All You Need to Know About Taking Part in Cross Country – By Neil Capstick


The X Country Season and its Part in my Downfall

My first X country season has ended and I have mixed feelings about mud, hills, elbows and running in general.

Of the seven fixtures, I ran in four: Cramlington, Aykley Heads, Wallington and Wrekenton.

Six months ago I lined up at Cramlington at my first ever X country. It was a hot day, the ground was firm and it was a fairly fast course, but it was tough – very tough. Cramlington was also the first time I ran in spikes, and it was to be the last. I found them very uncomfortable and so switched to Mudclaws for the remainder of the season. Thank goodness I did as Aykley Heads was muddy and I needed all the grip I could get! Still, I digress.

What have I learnt by running X country?

  • The X country scene in the North East is booming. There must have been in excess of 1,000 runners plus spectators at each event.
  • You don’t have to be a good runner to compete. It is accessible to all abilities and ages. All you need is a club membership and the £1 it costs to enter. One shiny pound for six races – where else do you receive that kind of value!
  • Running in mud is not actually all that bad. As long as you wear appropriate footwear it’s not really a problem and can be great fun.
  • Running in mud is awful. It saps your legs and tries to pull them from their sockets. Plus, dirty water can squirt in the most private of places.
  • The tents spread out across the field are a sight to behold. I imagine it is how medieval jousting competitions used to look and it is quite a spectacle.
  • You can never have enough Portaloos.
  • The races are great practice for running in tightly packed groups. You do have to be careful of elbows in the chest though; one chap took the wind from my sails at the beginning of Wrekenton, but it is useful for learning how to navigate slower runners (not too much of a problem in my case if I am being honest) and getting out of the way of faster ones. As someone a little smaller than average I also had occasion to dodge the odd elbow to the eye but normal sized people should not find this too much of an issue.
  • The races also teach you to pick where you place your feet.

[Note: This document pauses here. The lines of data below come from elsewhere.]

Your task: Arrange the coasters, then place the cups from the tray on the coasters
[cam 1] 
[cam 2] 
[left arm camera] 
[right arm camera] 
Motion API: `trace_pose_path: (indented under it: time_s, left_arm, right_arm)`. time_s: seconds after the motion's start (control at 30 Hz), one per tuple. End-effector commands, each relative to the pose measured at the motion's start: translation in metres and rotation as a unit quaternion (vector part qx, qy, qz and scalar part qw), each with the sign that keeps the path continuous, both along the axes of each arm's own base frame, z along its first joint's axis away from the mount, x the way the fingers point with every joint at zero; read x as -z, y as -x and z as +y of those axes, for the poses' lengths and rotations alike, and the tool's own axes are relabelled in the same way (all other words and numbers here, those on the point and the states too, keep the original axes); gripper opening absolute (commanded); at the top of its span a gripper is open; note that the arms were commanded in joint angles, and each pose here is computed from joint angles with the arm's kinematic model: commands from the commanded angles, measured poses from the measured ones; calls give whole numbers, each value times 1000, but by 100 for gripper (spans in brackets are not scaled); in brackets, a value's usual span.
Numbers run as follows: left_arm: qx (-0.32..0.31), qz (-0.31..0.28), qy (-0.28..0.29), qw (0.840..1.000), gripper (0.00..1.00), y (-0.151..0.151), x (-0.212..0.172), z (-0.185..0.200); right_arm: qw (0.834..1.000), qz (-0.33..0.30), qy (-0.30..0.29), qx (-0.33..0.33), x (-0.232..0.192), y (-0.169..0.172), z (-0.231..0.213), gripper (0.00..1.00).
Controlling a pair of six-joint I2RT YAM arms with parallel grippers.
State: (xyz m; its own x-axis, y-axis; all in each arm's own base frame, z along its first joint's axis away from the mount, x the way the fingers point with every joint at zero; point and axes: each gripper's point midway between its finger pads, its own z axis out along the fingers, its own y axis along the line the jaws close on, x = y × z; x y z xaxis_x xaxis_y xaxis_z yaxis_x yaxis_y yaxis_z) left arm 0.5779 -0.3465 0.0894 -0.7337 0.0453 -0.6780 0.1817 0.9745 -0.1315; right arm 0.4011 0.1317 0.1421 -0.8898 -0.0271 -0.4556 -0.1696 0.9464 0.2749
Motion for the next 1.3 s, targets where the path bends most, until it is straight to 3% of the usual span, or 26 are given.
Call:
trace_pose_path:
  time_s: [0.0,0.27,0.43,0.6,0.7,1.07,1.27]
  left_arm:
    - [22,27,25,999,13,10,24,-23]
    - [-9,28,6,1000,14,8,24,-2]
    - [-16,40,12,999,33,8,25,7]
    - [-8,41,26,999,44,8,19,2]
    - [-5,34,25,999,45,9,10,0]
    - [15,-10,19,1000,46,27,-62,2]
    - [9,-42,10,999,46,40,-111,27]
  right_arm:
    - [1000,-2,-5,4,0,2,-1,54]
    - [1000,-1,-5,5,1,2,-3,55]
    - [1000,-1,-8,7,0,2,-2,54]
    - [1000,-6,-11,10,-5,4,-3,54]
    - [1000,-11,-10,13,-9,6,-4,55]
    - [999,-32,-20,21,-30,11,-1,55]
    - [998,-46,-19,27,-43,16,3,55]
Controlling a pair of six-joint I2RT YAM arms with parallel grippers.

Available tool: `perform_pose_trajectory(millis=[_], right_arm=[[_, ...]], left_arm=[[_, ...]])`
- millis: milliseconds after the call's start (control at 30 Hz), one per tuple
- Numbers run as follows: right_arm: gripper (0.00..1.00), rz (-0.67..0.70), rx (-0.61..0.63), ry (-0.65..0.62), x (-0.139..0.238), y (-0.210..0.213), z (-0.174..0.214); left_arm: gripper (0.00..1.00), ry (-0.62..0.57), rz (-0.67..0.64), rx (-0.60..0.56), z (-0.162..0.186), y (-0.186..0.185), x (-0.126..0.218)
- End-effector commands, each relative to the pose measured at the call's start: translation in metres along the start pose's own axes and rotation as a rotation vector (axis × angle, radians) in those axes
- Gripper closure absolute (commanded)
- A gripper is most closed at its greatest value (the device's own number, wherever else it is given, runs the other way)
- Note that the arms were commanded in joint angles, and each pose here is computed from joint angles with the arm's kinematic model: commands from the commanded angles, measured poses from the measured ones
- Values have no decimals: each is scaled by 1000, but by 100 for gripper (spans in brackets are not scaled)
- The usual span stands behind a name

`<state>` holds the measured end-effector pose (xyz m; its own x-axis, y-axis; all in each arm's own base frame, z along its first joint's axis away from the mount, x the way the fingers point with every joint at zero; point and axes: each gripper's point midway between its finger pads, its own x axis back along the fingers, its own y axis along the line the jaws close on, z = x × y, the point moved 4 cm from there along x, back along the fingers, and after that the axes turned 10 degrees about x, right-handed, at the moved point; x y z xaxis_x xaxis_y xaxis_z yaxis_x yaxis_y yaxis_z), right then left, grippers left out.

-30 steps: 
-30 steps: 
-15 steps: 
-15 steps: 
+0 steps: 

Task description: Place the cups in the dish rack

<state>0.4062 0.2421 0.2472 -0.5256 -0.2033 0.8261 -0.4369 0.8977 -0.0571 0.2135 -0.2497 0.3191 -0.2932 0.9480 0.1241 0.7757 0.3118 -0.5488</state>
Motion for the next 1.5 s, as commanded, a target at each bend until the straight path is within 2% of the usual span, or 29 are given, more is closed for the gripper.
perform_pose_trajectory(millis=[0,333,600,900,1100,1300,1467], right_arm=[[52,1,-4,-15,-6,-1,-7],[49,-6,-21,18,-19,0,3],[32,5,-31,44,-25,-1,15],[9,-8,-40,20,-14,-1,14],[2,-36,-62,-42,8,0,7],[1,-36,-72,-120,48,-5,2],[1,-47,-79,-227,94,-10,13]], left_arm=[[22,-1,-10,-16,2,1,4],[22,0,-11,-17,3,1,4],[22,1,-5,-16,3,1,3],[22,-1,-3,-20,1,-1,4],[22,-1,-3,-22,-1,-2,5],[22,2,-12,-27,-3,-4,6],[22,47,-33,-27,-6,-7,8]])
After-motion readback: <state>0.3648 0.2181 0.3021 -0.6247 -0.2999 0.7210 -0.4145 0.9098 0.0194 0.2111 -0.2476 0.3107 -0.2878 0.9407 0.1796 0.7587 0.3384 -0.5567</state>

Uneven ground can catch the unwary and there were a couple of tumbles over the course of the season.
  • There are a lot of hills and because the ground is usually soft and muddy these hills are much tougher than when road running. The downhill sections are usually pretty steep too. You can hurl yourself a little faster down them because the ground is softer, but running fast downhill remains a buttock clenching activity.
  • Hills are character building and prepare you for summer racing.
  • Hills are not character building but are places where grown men’s dreams are crushed.
  • Women run two laps, men run three.
  • You cannot tell how fast someone is by looking at them. Unless they pass you and you are looking at the back of them. I have seen slow skinny runners and fast not so skinny runners.
  • All of the courses are three laps, at least the ones I did were. I personally find this adds to the challenge. Knowing that the hill I have conquered has to be tackled twice more saps my confidence and energy and I nearly pulled out at lap one on more than one occasion.
  • There are three ‘packs’ in the men’s races. The slow pack sets off first, then the medium and finally the fast pack. Being passed by fast pack runners can be a little demoralising but I consoled myself by being bitter and muttering oaths as they flew past.
  • As there are no age categories it means that older runners are competing with whippersnappers and coming 375th out of 500 is a sobering experience when you were under the illusion that you were a decent runner.
  • Road running times do not translate to the fields. I don’t mean because running fields is harder, which it is, but running technique plays more of a part than I expected. Most of my races are long distance and tend to be flat; these races are short and hilly so you need to learn how to run fast downhill but you must be able to climb too if you want to do well. As an over-pronator with inserts, soft ground slows me a little more than normal. That’s my excuse and I have a note from my Mum confirming it.
  • Friendly rivalry between clubs is well, friendly. Even though the running scene in the North East is large many runners know other club members and running against the same people week in week out builds mutual respect and friendships.
  • Camaraderie between team mates is good. Spread over several hours with several different categories of racing, the fixtures allow you time to speak to team mates and get to know people a little. The tent acts as a meeting point and social hub which is lacking in other races.
  • The support from others from the club is excellent. Cake baking, photography and cheering are all part of the day, and runners often help each other around the course by pacing or offering support as they pass. Whilst supporters mainly shout out for their own club there is no shortage of support generally, and most people are given encouragement if they are struggling a little.


Finally, cake is a fundamental ingredient of all runs and not just X country. The social nature of the races and the meeting at the tent prior to and following the races, mean that cake baking has become an event in itself. I know some of our club who have not run the race but have baked cakes and braved the freezing conditions to shout encouragement. It’s the same with those taking photographs and offering lifts, not to mention the club captains organising everyone. This is the real beauty of X country. The hills and mud may divide you and string you out across the course, but the cakes, the friendship and the feeling of belonging to the club unite everyone and this is what makes X country so special.

Will I be running next season? Probably, maybe… oh go on then, but I may have to work the weekend of Aykley Heads!